I don't understand how that stays in place but I sure like the speed and efficiency. Thanks, Bill!


----------



## Tex-Shooter (Dec 17, 2009)

I have been asked why I don't trim them. Maybe I need to make a video on trimming tie rubber!







The answer for above is the slot is much thinner than the tie rubber, so it swells in the slot and stays put there. If you leave about 1/16 of an inch stuck out of the slot, which is enough to get hold of and pull it out, releasing the whole tie. -- Tex-shooter


----------



## tubeman (Mar 7, 2011)

Clever stuff that


----------



## Ted (May 27, 2011)

I think this is a great design. I tried tying the bands to the fork using constrictor knots the other day but this design is much faster for both on and off.


----------



## hawk2009 (Dec 30, 2009)

Ingenious thats a great idea Bill i'm sure many others will be jumping on the bandwagon and will be using this method to attatch the bands.to their slingshots.


----------



## slingshot_sniper (Feb 20, 2011)

Amazing Bill


----------



## watcher by night (Jun 14, 2010)

Very slick system, Tex! I like the way it makes it so easy to re-use the tie rubber as long as it hasn't been on so long it's lost its elasticity. 
Plus I like the fact that it's easy to use (easy is always good for someone coordination-challenged like me).


----------



## wd40 (Jul 19, 2010)

I've been thinking of putting a slot-lock on my favorite board cut.

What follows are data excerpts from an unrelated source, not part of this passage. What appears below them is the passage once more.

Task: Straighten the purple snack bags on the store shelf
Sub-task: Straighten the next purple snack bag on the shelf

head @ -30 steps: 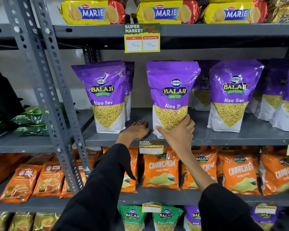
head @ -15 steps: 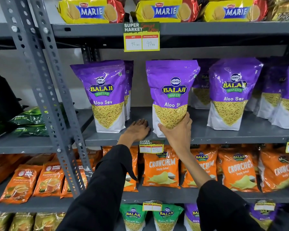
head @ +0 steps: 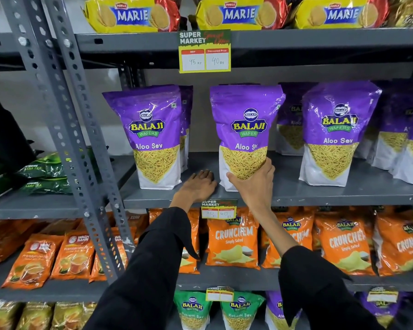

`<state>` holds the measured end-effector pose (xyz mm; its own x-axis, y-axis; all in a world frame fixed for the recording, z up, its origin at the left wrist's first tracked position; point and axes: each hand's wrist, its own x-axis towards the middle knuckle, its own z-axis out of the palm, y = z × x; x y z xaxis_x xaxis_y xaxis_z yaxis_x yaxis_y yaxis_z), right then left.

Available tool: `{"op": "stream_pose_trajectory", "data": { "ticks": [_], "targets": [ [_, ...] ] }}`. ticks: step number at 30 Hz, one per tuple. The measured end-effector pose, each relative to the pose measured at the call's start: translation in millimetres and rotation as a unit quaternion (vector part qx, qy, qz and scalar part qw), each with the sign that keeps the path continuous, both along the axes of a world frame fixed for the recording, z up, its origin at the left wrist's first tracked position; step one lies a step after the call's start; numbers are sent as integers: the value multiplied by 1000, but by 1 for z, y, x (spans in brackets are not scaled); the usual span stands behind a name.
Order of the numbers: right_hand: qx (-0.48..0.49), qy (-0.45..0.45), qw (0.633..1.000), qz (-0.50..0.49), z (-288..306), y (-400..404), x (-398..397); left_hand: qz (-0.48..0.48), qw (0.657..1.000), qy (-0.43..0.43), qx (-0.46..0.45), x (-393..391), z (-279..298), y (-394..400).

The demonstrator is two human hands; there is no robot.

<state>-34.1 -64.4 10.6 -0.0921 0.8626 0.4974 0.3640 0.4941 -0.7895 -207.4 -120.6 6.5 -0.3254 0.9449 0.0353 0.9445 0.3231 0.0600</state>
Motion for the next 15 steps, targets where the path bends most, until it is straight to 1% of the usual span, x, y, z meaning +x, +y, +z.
{"op": "stream_pose_trajectory", "data": {
  "ticks": [7, 15],
  "targets": [
    [0, 0, 1000, 7, 1, 7, -6, 3, 1000, -11, 3, 2, 2, -2],
    [-7, 13, 1000, 21, 0, 13, -7, -4, 1000, 2, 3, 3, 2, -2]
  ]
}}
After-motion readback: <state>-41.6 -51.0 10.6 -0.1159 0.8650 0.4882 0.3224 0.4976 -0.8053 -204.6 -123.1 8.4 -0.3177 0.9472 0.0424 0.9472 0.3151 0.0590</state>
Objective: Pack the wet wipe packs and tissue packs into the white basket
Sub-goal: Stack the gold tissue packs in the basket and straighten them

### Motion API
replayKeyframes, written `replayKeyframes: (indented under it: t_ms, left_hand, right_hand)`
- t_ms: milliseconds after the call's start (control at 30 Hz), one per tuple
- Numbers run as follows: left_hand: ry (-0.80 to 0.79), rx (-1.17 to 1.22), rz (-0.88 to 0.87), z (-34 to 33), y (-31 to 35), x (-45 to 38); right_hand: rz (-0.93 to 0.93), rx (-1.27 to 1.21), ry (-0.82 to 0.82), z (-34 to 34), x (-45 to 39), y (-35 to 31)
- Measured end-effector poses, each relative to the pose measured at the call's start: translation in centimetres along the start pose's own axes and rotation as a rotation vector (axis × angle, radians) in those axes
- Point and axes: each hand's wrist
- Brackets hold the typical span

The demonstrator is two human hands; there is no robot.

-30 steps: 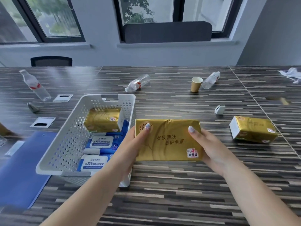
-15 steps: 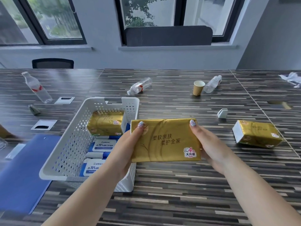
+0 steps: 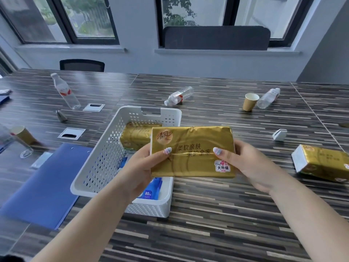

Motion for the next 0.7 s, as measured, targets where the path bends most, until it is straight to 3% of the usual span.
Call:
replayKeyframes:
  t_ms: [133, 367, 600, 700]
  left_hand:
    - [0.027, 0.175, -0.090, 2.2, 0.4, 0.9]
    - [0.451, 0.592, -0.183, 6.2, -0.1, 2.6]
    - [0.692, 0.833, -0.036, 8.5, -2.2, 1.0]
    - [0.847, 0.824, 0.103, 9.6, -3.4, -0.6]
  right_hand:
    - [-0.006, -0.122, 0.015, -2.1, -2.3, -0.9]
    - [-0.081, -0.167, 0.039, -7.7, -9.0, -1.7]
    - [-0.318, -0.231, 0.072, -11.4, -14.2, 0.5]
    - [-0.483, -0.256, 0.084, -12.5, -15.5, 2.1]
Point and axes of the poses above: each hand's wrist, its own x-axis away from the middle knuckle, its own z-axis out of the back of the hand, y = z × x, and after that the axes turned 11 degrees about -y, right-handed
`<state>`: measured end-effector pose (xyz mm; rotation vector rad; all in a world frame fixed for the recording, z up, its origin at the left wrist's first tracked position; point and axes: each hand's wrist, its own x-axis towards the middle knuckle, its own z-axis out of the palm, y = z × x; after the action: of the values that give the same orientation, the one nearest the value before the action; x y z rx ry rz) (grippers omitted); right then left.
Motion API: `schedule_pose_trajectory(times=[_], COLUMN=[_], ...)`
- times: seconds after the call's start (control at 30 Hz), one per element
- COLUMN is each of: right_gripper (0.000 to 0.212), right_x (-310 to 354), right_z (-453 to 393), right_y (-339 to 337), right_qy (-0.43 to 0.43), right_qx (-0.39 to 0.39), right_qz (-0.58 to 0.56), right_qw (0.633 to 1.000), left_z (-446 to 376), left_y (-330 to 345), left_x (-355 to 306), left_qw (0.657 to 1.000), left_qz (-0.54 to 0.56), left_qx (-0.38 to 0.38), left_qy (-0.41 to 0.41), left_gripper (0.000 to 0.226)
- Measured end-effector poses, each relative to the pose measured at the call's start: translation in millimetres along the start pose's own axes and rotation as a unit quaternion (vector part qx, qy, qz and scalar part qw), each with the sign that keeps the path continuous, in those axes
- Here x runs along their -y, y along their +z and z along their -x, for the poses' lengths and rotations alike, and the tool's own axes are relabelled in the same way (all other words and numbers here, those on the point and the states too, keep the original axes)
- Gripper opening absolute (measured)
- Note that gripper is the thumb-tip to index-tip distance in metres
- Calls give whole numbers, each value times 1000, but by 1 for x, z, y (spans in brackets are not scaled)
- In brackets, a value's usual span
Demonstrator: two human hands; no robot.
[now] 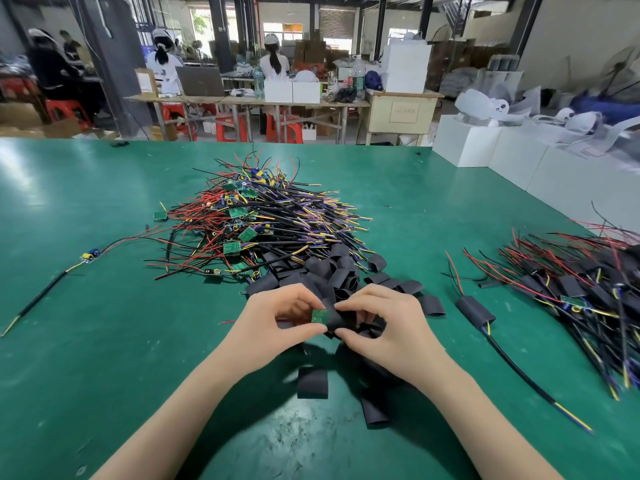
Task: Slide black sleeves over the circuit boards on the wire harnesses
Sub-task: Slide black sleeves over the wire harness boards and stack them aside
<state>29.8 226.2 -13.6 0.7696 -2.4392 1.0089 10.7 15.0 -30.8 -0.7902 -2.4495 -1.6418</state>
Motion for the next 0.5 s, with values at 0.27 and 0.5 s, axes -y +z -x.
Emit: schedule_pose_trajectory(times=[0.27, 0.5], right_gripper=[37, 28], right_x=[-4, -2], right_z=[1, 0], right_y=[-5, -2], right_qy=[-12, 6], right_qx=[24, 14], right_qz=[77, 29], right_qw=[997, 999], left_z=[-2, -1], left_y=[2, 0], left_x=[-2, -2], left_qw=[998, 999], left_qz=[36, 2], left_qx=[-16, -34], left_qy=[-45, -4], left_gripper=[14, 20])
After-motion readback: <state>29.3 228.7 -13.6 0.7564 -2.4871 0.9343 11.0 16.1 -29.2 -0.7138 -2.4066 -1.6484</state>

I usually use a thin strip of ribbon to bring the tying band through, and it doesn't take but a second. But this idea keeps sounding better and better the more I think of it.

Just wanted to bump this thread up. If anyone's used this method since Bill shared it, let us know how it's working out.

Again, great idea, Bill.

WD40


----------



## Ted (May 27, 2011)

I tried this on a natural, and it's holding. The saw has a 0.02" thick blade and 15 teeth per inch. I cut the slot barely 1/4" deep. I use a cut #32 red rubber band to tie the band to the fork. Although it's holding, probably a slightly thinner saw blade would work even better.

If I just stretch the rubber band and slip it into the slot and then pull with only moderate force on the rubber band, it will easily slide right through the slot in the long direction. However, when used to attach the band to the fork, there isn't that much pull on the end of the rubber band, so it stays put in the slot. Suggest you try it out on a scrap piece of the material you're making the slingshot out of, and see if it works.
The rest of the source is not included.